The Five Principles of Competition Push Hands

By Stephen J. Goodson
October 16, 2013

This paper presents attitudes and mechanics that will allow you to quickly gain skill in the game of Competition Push Hands. I use the term "Competition Push Hands" to mean not only participating in tournaments, but any Push Hands practice that aligns with the mechanics outlined below. Competition Push Hands can be defined as an off-balancing game of feigned relaxation while using speed and strength to overpower your opponent. In other words, the bulk of what passes for Push Hands today. By creating a vocabulary for this game and explaining it in mechanical terms, I hope that students can see the game of Competition Push Hands as a diversion; and, hopefully to recognize real Push Hands (from its polar opposite) if they encounter it.

The Principles

The following are not like 'rules' of a game, but rather principles for you to follow while playing any game of Competition Push Hands. If you follow these principles you will easily handle most Competition Push Hand players — keeping in mind that theirs is a game where speed and strength wins the day. But always remember, it is not real Push Hands.

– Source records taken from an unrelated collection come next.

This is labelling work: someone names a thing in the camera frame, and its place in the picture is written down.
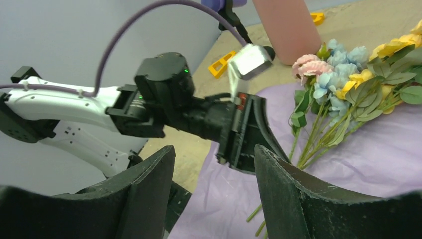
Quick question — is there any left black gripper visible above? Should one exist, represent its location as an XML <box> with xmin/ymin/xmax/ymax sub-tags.
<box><xmin>184</xmin><ymin>93</ymin><xmax>288</xmax><ymax>174</ymax></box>

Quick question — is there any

1) It's not Tai Chi, so don't try to apply Tai Chi principles.

This perspective is almost the whole secret. In short, do not think of Competition Push Hands as real Push Hands, or even as Tai Chi. This perspective allows you to avoid any conceptual conflicts that will arise when you and your opponent use force. With this attitude you will not be surprised when your opponent recites Tai Chi's "Song of Push Hands" while holding on to you using all his might! It's OK, it's not Tai Chi!

2) To "relax more" is almost never the answer.

This perspective is important because, as a beginner, you will be told over and over again that you were thrown out because you were not 'relaxed enough'. Disregard that advice. It is given by those who either do not know the mechanics of their tricks, or do not want you to know the mechanics of their tricks. Instead, look to the following three mechanical principles to find the answer.

3) Like Cancels Like.

This is a simple trick of bio-mechanics. In Competition Push Hands, if you are being pushed on the right shoulder, push your opponent on the right shoulder in the exact same manner, and his push will be canceled. If your opponent pushes your belly, push his belly in the same fashion, and now you have canceled his push. That cancellation will result in a stalemate. This is not a soft neutralization technique; rather, it is a technique of equally challenging the other's balance by covertly matching his force.

Using this principle you can easily handle any unfamiliar technique from your opponent. You just need to use a like move to cancel his move.

4) Bottom Line.

A good example of Bottom Line can be seen with the Aikido demonstration of Immovable Person. In Unmovable Person you and your partner face each other, he will place both his palms on your shoulders pushing you backwards with a steady push. If you gently place your open palms under his elbows and push slightly upward and toward him, matching his push, you will cancel his effort.

You must covertly and dynamically match your partner's force as he applies it, always matching it exactly. Your hands, pushing upward on his elbows, offer equal resistance to his forward force. He reflexively, and unconsciously, changes his forward push to a downward push, with his elbows against your palms. He, in essence, has been tricked into pushing into your rooted leg!

The principal application of Bottom Line in Competition Push Hands is to seek one more bottom lines than he has. For example: he has both his hands on your chest pushing you away and you respond by sliding your arms under his arms and lift up, matching his strength, this will result in a stalemate. But, if you can find one more Bottom-Line to push on then you will win. To do this try maintaining the upward lifting of your arms while placing one of your hands on his body. Then lift upwards with your arms and hand. Since you are lifting on three points, and he is lifting only on two points you will win (it's a vector thing!). Always seek the bottom line by casually keeping your hands under his arms most of the time, just don't be overt about it.

5) The Hook Reigns Supreme.

The Hook is a technique in which you grab your opponent's wrist with one hand while hooking your other arm under his arm and pulling him off balance. It is the supreme technique in all of Competition Push Hands. Any time you start to feel that your position is threatened, and the two techniques above are unavailable to you, just slough off the attack and use the Hook. It can be done with your left or right hand, using either of his arms. It is a cheap trick that is without equal in Competition Push Hands. Use it sparingly or others might catch on to it.


If both players are resisting then Push Hands becomes a game of forceful shoving and escalating techniques. Like-Cancels-Like takes advantage of strength. Bottom-Line is taking advantage of leverage, and The-Hook takes advantage of speed. Used together in Competition Push Hands the game becomes one of, "how fast can I match your resistance and then throw you out?"

These mechanical tricks are ever present in Competition Push Hands. They are being employed against you—even if you didn't recognize it. Now that you know of them, look for them when you play the game. See how subtly they are employed (usually by someone lauding the virtues of 'softness'). If you pay attention you will come to realize that Competition Push Hands is neither soft, nor Tai Chi.

Using the techniques of Like-Cancels-Like, Bottom-Line, and The-Hook you will be better than the average Competition Push Hands player. If you are also fast and strong, you can become a champion!